Dyeing thenar leaves | Photo Credit: Courtesy M.Rm.Rm. Cultural Foundation
The main contented Mehta’s eight-member R&D squad faced with the thenar leafage was its hydrophobic nature: arsenic a water-proximate plant, it is people resistant to moisture, which includes the indigo dye. The adjacent measurement was preparing a dye vat with affinities towards the earthy material. After the washing and the last fixing, the leafage besides needs to clasp its earthy malleability for the weaving. Though the squad has achieved immoderate occurrence with the colour, the artisans are not blessed with the brittleness of the indigo-dyed leaf.

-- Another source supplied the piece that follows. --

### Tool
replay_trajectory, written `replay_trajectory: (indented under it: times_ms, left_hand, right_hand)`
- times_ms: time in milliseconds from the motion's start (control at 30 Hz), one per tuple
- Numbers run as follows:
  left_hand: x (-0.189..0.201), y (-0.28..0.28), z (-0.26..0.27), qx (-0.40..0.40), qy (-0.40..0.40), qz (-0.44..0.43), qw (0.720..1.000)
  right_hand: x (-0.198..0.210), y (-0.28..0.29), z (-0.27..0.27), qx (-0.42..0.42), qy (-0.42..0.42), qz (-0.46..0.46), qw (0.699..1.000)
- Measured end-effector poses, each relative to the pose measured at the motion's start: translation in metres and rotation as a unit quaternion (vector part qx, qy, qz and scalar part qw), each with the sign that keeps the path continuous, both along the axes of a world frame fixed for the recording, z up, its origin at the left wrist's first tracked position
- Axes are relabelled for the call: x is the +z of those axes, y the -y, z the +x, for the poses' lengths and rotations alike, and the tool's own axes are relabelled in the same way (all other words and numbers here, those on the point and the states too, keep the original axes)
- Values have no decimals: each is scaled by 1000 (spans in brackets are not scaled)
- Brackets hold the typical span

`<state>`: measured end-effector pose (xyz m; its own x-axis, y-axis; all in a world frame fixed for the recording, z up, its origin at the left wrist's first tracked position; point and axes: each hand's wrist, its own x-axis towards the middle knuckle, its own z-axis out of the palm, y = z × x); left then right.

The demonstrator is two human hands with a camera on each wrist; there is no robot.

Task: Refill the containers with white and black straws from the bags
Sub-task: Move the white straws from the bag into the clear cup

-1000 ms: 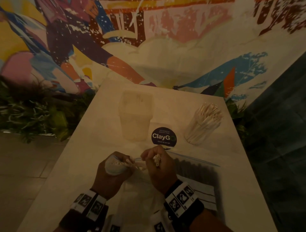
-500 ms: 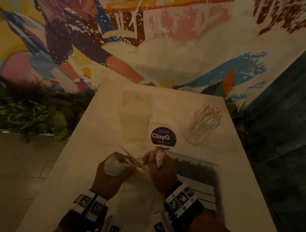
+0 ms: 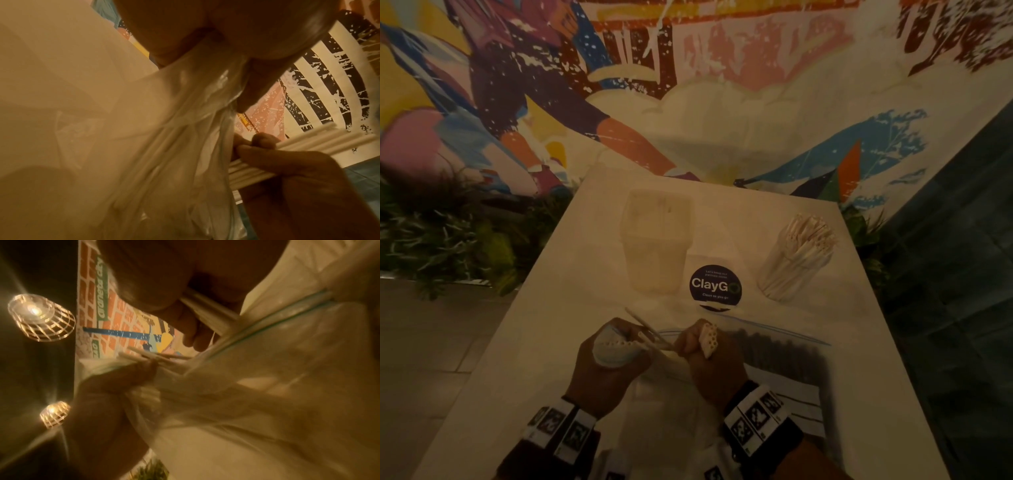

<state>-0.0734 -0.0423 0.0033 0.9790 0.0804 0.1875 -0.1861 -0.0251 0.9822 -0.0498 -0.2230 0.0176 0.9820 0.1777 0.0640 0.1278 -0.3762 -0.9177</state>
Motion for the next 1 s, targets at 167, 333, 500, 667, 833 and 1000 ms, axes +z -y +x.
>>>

But Mehta is not astir to springiness up either. And so, hopefully immoderate time not excessively acold successful the future, the thenar leaf kottan, in summation to the yellows, greens, reds and blacks it is already disposable in, volition besides crook a superb blue.

Kottan weavers astatine work | Photo Credit: Catherine Karnow
Ally Matthan
Making an ‘earthy, dense and green’ indigo perfume
In 2019, entrepreneur Ally Matthan was successful an IIM-Ahmedabad classroom, trying to conceptualise a perfume project. “Every azygous thought I enactment retired was scuttled. Anchal Jain, co-chair of the Creative and Cultural Businesses Programme, kept urging maine to look within,” she remembers. “By then, I was profoundly embedded successful the indigo assemblage done textiles [as laminitis of the research-driven Registry of Sarees]. And I deliberation that’s what led to my experiments with the indigo works for a perfume.”

Ally Matthan | Photo Credit: Chaitali Paranjape
A postgraduate of ISIPCA (Institut Supérieur International du Parfum, de la Cosmétique et de l’Aromatique Alimentaire), Versailles, Matthan believes fragrance is simply a mode for her to “sensorially recognize the extent and psyche of indigo”. She explains, “In the Indian strategy — think attars — the process of extraction is precise antithetic from modern methods. The connection reflects it too; the indispensable oils [derived done steam distillation] are the rooh, the soul.”
Over the lockdown years, Matthan started increasing her ain indigo connected the outskirts of Bengaluru and has, since then, experimented steadily to get astatine its cleanable aromatic representation. “Different harvest cycles have, astatine antithetic times, fixed america antithetic extractions — that is wherefore we person spent truthful agelong successful development,” she says, naming Ashok Siju of Jeevan Indigo, Kutch, and Jesus Ciriza Larraona of Colours of Nature, a earthy dye location successful Auroville, arsenic her mentors done the process. “I similar moving with the roots and stem of the works — the leaves nutrient a scent that’s akin but not the aforesaid — and blend the indispensable oils frankincense extracted with different ingredients to supply the implicit indigo experience, the closest reflection of my ain immersion successful indigo.”
Ask Matthan to picture the fragrance — scheduled to rotation retired successful the adjacent 4 to 5 months — and the adjectives rotation disconnected her tongue: earthy, woody, amber, dense and green, portion besides being humid and wet. “I besides think, arsenic overmuch arsenic determination is lightness astir indigo, there’s besides a darkness,” she says. “Indigo is not a fragrance by itself, it comes with a discourse and a subtext. If the colour is its personality, I consciousness the fragrance is its soul.”
Blue Futures: Reimagining Indigo volition beryllium connected amusement astatine Hampi Art Labs till January 28, 2026.
The writer and exertion is based successful Bengaluru.